CERTIFICATE OF AMENDMENT TO THE

CERTIFICATE OF DESIGNATIONS OF

SERIES D PREFERRED STOCK OF

MIKROS SYSTEMS CORPORATION

 

Mikros Systems Corporation, a Delaware corporation (the “Corporation”), does hereby certify that:

 

1.     This Certificate of Amendment (this “Amendment”) amends the provisions of the Corporation’s Certificate of Designations of the Series D Preferred Stock (the “Certificate of Designations”) filed with the Secretary of State of Delaware on March 31, 1994.

 

2.     That the Board of Directors of the Corporation has duly adopted resolutions setting forth a proposed amendment of the Certificate of Designations, declaring said amendment to be advisable to the stockholders of the Corporation entitled to vote thereon.

 

3.     The Board of Directors of the Corporation (the “Board”), in accordance with the Delaware General Corporation Law (the “DGCL”), adopted the resolution set forth below proposing and declaring advisable the following amendment to the Certificate of Designations of the Corporation (the “Amendment”):

 

NOW, THEREFORE, BE IT RESOLVED, that, pursuant to Section 242 of the DGCL, Section (c) of the Certificate of Designations be amended and restated in its entirety to read as follows:

 

“(c) Redemption.  The Corporation shall have the right at any time to redeem all or any portion of the then outstanding shares of Series D Preferred Stock (a “Series D Redemption”) in exchange for a combination of cash and shares of the Corporation’s Common Stock, at a price per Share equal to $0.36232 in cash and 5.072464 shares of Common Stock, (the “Redemption Price”).

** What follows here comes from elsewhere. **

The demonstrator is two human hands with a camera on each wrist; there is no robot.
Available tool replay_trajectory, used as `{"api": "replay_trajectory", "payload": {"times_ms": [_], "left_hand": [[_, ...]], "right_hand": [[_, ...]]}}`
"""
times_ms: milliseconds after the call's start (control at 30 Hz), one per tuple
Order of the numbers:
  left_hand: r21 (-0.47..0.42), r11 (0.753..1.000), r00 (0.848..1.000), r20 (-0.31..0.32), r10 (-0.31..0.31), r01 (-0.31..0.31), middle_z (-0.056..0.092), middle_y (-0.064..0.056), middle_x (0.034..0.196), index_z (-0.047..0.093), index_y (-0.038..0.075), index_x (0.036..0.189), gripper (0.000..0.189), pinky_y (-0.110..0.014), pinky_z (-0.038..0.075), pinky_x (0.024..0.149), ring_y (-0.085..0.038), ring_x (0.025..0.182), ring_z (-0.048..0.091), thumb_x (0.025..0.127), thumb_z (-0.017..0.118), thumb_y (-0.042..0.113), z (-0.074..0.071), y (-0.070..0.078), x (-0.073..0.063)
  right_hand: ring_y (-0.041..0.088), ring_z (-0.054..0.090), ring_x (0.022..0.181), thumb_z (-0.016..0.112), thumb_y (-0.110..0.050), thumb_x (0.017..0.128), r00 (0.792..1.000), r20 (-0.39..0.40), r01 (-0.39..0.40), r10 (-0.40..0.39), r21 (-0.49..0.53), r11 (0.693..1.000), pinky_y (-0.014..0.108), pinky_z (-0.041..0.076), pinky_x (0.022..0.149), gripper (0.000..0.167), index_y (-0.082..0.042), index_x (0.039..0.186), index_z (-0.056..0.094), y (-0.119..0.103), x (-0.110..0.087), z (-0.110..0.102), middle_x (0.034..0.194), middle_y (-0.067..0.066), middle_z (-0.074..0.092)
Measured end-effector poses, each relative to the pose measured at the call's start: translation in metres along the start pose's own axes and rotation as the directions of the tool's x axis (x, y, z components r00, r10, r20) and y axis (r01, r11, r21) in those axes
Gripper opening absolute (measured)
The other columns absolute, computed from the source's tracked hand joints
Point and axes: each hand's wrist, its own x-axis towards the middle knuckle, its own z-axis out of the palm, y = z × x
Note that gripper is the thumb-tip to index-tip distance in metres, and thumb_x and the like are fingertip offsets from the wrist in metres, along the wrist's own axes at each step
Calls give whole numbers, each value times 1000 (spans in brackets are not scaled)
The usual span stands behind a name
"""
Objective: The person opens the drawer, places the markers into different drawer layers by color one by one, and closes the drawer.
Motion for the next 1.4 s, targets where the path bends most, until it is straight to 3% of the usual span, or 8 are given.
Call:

Any such Series D Redemption shall occur no less than 30 days following a written notice (the “Redemption Notice”) from the Corporation to the holders of the shares of Series D Preferred Stock. Each Redemption Notice shall state:

(1)     the number of shares of Series D Preferred Stock held by the holder that the Corporation shall redeem;

(2)     the date on which such shares of Series D Preferred Stock shall be redeemed (the “Redemption Date”);

(3)     the Redemption Price;

(4)     that the holder is to surrender to the Corporation, in the manner and at the place designated, his, her or its certificate or certificates representing the shares of Series D Preferred Stock to be redeemed.

 

 
 

 

 

On or before the Redemption Date, each holder of Shares of Series D Preferred Stock shall surrender the certificate or certificates representing such shares to the Corporation, in the manner and place designated in the Redemption Notice, duly assigned or endorsed for transfer to the Corporation (or accompanied by duly executed stock powers relating thereto), or, in the event the certificate or certificates are lost, stolen or missing, shall deliver an affidavit of loss, in the manner and place designated in the Redemption Notice. Each surrendered certificate shall be canceled and retired and the Corporation shall thereafter make payment of the applicable Redemption Price to the holder of record of such certificate

If the Redemption Notice shall have been duly given, and if on the applicable Redemption Date the Redemption Price payable upon redemption of the shares of Series D Preferred Stock to be redeemed on such Redemption Date is paid or available to be paid in a timely manner, then notwithstanding that any certificates evidencing any of the shares of Series D Preferred Stock so called for redemption shall not have been surrendered, all rights with respect to such shares shall forthwith after the Redemption Date terminate, except only the right of the holders to receive the Redemption Price without interest upon surrender of any such certificate or certificates therefor.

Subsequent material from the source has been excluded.